Khangembam Mangi Singh was born on 8 November 1927 in a family with meagre financial resources in a small hamlet in the Manipuri capital Imphal west known as Lambal, in India to locally know Pena musician, Khangembam Tomei, as one of his eight children. He started learning Pena at a young age from his father as well as musicians such as Moirangthem Modu of Lairenkabi, Phamdom Sanajao of Tera Urak, Thangjam Toyai, Tokpam Papu, Khumukcham Kanhai, Yumnam Kanhai and Thokchom Tolomu. His father left the family when the young Khangembam was only eleven and he had no resources to pursue formal education. Instead Khangembam utilised his skills in Pena music for eking out a living for his family, and had an opportunity to perform in front of King Budhachandra, the King of Manipur. He also worked as a bullock cart transporter apart from performing the Pena recitations.

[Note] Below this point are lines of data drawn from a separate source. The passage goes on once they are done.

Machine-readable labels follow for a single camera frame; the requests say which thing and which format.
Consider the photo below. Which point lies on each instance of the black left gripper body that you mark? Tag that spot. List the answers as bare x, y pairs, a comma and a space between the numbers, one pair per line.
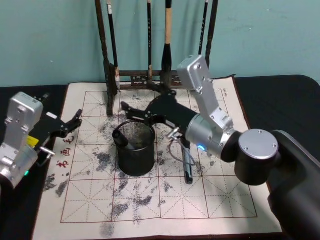
51, 126

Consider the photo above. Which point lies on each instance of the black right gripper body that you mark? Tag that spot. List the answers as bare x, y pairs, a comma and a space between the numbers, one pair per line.
172, 111

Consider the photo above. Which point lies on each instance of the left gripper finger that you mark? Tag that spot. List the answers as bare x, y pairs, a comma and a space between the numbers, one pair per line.
72, 127
76, 115

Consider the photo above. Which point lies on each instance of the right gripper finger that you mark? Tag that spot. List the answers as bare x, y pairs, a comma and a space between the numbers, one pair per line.
136, 113
160, 90

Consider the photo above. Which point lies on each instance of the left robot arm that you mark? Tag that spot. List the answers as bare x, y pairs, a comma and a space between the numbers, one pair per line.
20, 130

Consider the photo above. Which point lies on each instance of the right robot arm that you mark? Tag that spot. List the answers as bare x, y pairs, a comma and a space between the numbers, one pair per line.
257, 155

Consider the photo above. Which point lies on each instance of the black mesh pen holder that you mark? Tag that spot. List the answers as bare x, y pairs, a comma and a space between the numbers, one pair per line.
136, 160

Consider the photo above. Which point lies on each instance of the thin black calligraphy brush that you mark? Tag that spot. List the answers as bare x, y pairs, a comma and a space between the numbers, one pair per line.
149, 37
203, 30

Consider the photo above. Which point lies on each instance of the black and grey brush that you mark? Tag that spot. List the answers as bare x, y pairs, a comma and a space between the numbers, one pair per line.
187, 167

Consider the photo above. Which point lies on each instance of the dark wooden brush rack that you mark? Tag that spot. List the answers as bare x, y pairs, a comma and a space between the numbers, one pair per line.
101, 37

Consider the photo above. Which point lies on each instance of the cream calligraphy mat, red grid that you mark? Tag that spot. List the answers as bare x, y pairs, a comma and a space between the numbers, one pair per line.
140, 200

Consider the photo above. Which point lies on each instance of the black table cloth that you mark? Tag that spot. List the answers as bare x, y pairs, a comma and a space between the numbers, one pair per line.
275, 100

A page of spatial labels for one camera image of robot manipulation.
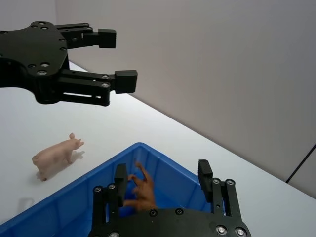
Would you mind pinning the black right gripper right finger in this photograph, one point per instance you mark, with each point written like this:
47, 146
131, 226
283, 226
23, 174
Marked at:
206, 180

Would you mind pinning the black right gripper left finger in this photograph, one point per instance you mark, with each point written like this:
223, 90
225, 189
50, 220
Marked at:
120, 180

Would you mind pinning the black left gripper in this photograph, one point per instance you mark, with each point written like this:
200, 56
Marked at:
37, 54

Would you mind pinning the brown toy animal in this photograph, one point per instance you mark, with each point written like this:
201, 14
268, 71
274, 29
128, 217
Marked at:
144, 190

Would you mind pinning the pink toy pig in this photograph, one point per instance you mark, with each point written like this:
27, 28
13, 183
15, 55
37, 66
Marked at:
55, 158

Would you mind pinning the blue plastic bin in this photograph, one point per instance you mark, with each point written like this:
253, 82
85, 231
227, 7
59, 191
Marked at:
74, 195

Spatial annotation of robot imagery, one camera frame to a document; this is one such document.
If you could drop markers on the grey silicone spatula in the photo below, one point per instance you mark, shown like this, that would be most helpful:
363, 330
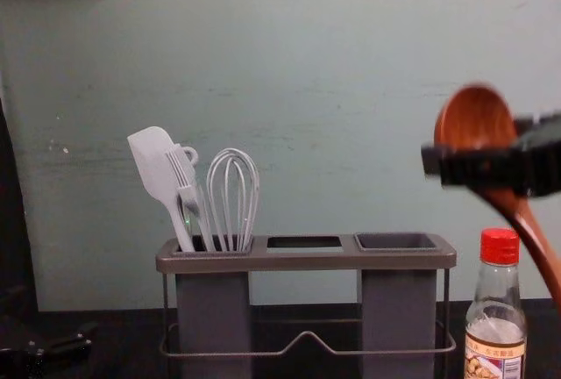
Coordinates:
151, 159

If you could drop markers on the brown wooden spoon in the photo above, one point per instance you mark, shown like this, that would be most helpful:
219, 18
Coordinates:
475, 118

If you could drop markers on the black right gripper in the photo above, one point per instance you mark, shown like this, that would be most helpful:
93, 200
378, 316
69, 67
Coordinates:
543, 155

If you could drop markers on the grey metal utensil rack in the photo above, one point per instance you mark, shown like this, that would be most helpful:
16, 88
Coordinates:
307, 258

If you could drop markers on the grey silicone whisk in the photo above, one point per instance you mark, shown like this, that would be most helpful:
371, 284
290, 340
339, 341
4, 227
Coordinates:
232, 195

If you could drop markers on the grey plastic utensil cup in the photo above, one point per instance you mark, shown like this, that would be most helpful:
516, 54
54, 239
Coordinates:
396, 309
215, 309

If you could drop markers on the grey slotted utensil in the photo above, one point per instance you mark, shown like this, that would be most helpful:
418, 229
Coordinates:
182, 173

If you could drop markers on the red plastic bottle cap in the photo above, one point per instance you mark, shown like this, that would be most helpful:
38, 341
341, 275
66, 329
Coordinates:
499, 245

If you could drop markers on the clear glass bottle with label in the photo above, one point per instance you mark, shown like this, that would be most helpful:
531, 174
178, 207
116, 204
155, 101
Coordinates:
495, 309

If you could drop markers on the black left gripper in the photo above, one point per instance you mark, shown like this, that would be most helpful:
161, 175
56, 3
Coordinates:
22, 361

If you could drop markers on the black table cloth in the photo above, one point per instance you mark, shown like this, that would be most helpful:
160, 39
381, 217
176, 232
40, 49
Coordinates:
285, 366

In 1975, Mangi Singh joined Jawaharlal Nehru Manipur Dance Academy, then known as Dance College, as a Pena performer and worked there till his retirement in 1996 as the Guru of Lai Haraoba. He hold the positions of Sana Leikham Pena Shanglakpa at the Manipur Pandit Loishang and Guru of Laihui where he taught Pena.

Khangembam Mangi Singh was married to Yengkhom Mema and the couple has two children. The family lived at Lourung Purel Leikai in West Imphal. He died on 15 June 2022, at the age of 94.

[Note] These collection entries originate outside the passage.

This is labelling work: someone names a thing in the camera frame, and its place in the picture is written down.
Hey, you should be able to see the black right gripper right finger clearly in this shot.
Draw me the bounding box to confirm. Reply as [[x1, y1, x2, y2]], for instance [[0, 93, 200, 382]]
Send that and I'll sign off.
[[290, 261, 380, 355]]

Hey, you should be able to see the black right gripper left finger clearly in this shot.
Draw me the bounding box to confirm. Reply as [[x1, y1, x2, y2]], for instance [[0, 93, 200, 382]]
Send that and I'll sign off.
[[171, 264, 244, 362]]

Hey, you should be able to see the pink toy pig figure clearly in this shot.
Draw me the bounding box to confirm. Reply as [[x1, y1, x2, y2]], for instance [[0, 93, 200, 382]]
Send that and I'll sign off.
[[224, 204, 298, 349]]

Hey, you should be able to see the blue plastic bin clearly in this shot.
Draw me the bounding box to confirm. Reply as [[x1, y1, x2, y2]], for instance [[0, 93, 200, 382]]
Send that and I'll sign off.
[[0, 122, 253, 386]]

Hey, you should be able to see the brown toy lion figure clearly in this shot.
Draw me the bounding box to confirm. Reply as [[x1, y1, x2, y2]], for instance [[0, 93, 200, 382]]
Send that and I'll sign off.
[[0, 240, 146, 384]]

==Legacy and recognitions==
Mangi Singh was the founder member of Laihui, a centre for research on traditional and indigenous performing arts started in 1985. He has performed in many places across the world such as Mexico, Washington, London, Berlin, France and Asian countries and has participated in traditional manipuri plays and festivals. He has also presented papers and has held demonstrations on Lai haraoba and Pena at various seminars and workshops.

Mangi Singh, the first Pena player to be honoured with the Padma Shri which he received in 2011, has won many awards such as the Sangeet Natak Akademi Award (2006), Manipuri Sahitya Parishad Shanman (2010), LEIKOL Basanta Bimala Award (2008), Manipur State Kala Akademy Award (2005), Manipuri Sahitya Parishad Sangeet Bhushan (2004) and Sana Leikham Pena Shanglakpa (2002) from the Manipur Pandit Loishang.